◆ **Data segment**
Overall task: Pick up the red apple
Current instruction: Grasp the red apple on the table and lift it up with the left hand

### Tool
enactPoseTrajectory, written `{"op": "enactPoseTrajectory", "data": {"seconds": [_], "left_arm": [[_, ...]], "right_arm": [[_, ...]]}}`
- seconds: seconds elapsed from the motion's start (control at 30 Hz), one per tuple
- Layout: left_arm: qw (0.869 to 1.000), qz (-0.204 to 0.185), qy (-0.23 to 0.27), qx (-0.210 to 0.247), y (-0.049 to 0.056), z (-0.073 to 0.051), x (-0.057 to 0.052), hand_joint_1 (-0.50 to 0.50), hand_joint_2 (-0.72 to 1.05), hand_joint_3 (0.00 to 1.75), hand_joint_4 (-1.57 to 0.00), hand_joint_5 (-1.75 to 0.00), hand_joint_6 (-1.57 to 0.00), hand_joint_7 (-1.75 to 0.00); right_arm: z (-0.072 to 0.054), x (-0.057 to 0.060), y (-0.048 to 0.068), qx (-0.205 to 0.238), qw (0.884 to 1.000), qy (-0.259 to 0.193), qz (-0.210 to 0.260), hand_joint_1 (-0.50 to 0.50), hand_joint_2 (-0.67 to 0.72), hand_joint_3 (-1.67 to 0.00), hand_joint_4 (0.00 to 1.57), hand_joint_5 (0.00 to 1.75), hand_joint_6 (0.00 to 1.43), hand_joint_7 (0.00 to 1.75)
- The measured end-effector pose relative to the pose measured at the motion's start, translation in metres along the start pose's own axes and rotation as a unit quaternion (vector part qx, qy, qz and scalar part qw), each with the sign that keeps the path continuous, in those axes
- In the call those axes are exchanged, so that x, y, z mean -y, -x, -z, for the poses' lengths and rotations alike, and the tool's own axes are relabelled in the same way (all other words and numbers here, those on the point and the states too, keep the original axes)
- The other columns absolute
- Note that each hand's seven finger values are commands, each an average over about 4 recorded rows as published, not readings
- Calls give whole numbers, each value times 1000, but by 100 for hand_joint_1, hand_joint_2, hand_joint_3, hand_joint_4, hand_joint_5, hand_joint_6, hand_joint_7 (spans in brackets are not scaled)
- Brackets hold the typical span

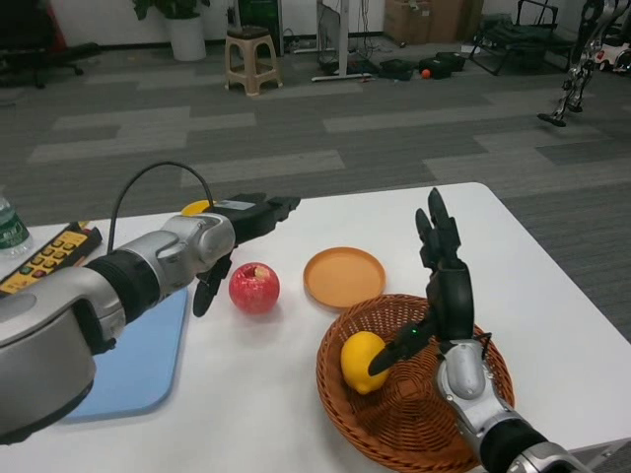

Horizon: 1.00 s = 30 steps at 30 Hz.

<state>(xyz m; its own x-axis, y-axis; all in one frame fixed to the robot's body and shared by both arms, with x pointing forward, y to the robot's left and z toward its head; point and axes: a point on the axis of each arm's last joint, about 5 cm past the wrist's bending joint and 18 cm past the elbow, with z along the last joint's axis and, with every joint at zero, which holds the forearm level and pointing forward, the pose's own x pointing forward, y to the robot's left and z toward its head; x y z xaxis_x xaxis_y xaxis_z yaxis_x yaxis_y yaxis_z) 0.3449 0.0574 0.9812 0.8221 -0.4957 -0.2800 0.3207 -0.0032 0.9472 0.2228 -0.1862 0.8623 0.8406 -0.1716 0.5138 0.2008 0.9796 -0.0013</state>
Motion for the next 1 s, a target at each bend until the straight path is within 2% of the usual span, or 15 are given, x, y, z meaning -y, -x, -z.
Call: {"op": "enactPoseTrajectory", "data": {"seconds": [0.17, 0.3, 0.6, 0.77, 1.0], "left_arm": [[999, 12, -31, -30, -4, -1, 6, -50, -55, 9, 0, 0, 0, 0], [997, 8, -62, -51, -7, -4, 17, -50, -55, 9, 0, 0, 0, 0], [996, -4, -79, -42, -9, -11, 31, -50, -57, 9, 0, 0, 0, 0], [996, 11, -89, -30, -8, -10, 43, -50, -59, 9, 0, 0, 0, 0], [995, 14, -90, -38, -7, -6, 47, -49, -64, 9, 0, 0, 0, 0]], "right_arm": [[1, 1, 1, -3, 1000, 2, 0, -42, 60, 0, 0, 0, 0, 0], [3, 1, 2, -10, 1000, 6, 1, -42, 60, 0, 0, 0, 0, 0], [3, 0, 2, -12, 1000, 5, 2, -42, 60, 0, 0, 0, 0, 0], [3, -1, 3, -12, 1000, 3, 2, -42, 60, 0, 0, 0, 0, 0], [3, -2, 3, -13, 1000, 2, 1, -42, 60, 0, 0, 0, 0, 0]]}}
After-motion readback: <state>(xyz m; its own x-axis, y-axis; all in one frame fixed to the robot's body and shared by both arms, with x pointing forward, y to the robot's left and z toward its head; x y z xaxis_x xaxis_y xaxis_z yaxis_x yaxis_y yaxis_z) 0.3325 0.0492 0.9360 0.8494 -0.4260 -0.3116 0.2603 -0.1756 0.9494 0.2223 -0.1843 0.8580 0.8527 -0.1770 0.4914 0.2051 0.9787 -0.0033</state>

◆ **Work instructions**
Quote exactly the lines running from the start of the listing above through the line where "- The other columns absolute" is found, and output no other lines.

◆ **Result of the exercise**
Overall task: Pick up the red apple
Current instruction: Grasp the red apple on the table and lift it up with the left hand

### Tool
enactPoseTrajectory, written `{"op": "enactPoseTrajectory", "data": {"seconds": [_], "left_arm": [[_, ...]], "right_arm": [[_, ...]]}}`
- seconds: seconds elapsed from the motion's start (control at 30 Hz), one per tuple
- Layout: left_arm: qw (0.869 to 1.000), qz (-0.204 to 0.185), qy (-0.23 to 0.27), qx (-0.210 to 0.247), y (-0.049 to 0.056), z (-0.073 to 0.051), x (-0.057 to 0.052), hand_joint_1 (-0.50 to 0.50), hand_joint_2 (-0.72 to 1.05), hand_joint_3 (0.00 to 1.75), hand_joint_4 (-1.57 to 0.00), hand_joint_5 (-1.75 to 0.00), hand_joint_6 (-1.57 to 0.00), hand_joint_7 (-1.75 to 0.00); right_arm: z (-0.072 to 0.054), x (-0.057 to 0.060), y (-0.048 to 0.068), qx (-0.205 to 0.238), qw (0.884 to 1.000), qy (-0.259 to 0.193), qz (-0.210 to 0.260), hand_joint_1 (-0.50 to 0.50), hand_joint_2 (-0.67 to 0.72), hand_joint_3 (-1.67 to 0.00), hand_joint_4 (0.00 to 1.57), hand_joint_5 (0.00 to 1.75), hand_joint_6 (0.00 to 1.43), hand_joint_7 (0.00 to 1.75)
- The measured end-effector pose relative to the pose measured at the motion's start, translation in metres along the start pose's own axes and rotation as a unit quaternion (vector part qx, qy, qz and scalar part qw), each with the sign that keeps the path continuous, in those axes
- In the call those axes are exchanged, so that x, y, z mean -y, -x, -z, for the poses' lengths and rotations alike, and the tool's own axes are relabelled in the same way (all other words and numbers here, those on the point and the states too, keep the original axes)
- The other columns absolute

This completes the requested output.